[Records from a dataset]
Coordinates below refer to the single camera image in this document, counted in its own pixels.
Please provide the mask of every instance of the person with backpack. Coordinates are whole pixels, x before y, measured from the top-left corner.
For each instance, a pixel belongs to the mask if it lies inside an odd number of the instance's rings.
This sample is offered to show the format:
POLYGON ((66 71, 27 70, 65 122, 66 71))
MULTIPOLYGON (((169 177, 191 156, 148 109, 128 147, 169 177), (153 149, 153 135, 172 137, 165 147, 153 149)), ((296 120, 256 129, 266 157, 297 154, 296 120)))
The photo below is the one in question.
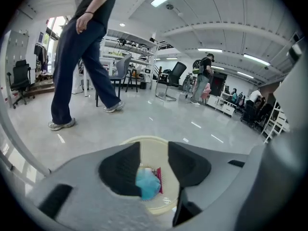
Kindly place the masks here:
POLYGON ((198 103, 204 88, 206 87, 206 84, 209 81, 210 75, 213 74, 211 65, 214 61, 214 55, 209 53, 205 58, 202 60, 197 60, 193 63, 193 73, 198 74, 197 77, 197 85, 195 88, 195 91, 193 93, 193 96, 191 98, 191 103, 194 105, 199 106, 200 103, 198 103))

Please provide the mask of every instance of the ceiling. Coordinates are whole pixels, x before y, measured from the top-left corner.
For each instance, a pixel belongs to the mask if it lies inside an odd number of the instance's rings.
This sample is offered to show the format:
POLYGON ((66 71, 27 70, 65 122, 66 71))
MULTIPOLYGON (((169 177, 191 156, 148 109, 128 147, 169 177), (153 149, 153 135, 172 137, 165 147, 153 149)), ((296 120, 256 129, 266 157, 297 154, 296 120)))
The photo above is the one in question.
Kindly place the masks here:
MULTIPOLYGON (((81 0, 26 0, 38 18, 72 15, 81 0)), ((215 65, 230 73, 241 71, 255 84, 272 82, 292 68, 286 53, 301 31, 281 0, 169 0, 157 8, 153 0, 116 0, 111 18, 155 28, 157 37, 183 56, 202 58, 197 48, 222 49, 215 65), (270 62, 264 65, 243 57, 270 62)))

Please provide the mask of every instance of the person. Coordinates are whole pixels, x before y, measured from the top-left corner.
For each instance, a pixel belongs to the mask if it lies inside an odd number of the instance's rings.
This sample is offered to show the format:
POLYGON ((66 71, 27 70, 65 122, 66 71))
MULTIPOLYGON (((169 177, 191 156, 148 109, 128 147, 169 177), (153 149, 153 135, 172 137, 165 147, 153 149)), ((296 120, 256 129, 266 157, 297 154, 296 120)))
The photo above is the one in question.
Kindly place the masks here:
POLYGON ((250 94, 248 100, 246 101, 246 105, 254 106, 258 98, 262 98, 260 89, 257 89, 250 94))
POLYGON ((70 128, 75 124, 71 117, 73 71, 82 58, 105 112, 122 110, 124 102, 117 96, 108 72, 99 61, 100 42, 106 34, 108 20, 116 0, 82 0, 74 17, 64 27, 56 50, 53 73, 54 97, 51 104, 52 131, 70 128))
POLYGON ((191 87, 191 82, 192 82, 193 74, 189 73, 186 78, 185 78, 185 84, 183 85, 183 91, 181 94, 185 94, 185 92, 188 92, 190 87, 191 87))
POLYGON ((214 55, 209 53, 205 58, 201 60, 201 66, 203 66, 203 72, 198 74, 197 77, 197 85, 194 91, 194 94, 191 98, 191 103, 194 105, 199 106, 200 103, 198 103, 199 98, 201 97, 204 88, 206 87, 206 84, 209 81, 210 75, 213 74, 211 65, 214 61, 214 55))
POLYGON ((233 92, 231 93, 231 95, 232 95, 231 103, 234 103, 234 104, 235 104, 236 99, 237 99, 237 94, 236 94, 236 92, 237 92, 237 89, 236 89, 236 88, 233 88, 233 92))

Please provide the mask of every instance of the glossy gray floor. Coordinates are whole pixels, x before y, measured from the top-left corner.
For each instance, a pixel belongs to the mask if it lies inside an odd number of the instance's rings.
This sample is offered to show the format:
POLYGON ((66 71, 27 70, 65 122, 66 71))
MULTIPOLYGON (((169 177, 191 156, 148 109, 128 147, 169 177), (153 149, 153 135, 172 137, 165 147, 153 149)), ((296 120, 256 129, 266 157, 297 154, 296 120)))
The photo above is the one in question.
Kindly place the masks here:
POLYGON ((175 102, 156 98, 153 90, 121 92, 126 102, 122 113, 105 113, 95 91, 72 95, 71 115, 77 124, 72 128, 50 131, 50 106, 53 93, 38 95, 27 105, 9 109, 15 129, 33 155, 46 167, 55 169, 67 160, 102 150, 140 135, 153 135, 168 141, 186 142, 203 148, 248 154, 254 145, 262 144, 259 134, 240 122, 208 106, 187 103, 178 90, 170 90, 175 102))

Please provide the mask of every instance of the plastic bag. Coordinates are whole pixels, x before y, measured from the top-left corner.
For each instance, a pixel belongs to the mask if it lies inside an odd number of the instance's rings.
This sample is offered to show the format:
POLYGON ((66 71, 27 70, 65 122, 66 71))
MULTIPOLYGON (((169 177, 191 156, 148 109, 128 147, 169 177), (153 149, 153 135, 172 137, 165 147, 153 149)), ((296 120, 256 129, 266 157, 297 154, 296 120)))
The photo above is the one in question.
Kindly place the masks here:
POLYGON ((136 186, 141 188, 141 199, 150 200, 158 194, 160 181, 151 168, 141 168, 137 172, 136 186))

The problem: Among the entries above, how many lines hold the string "person"? Give the number by itself.

Result: 2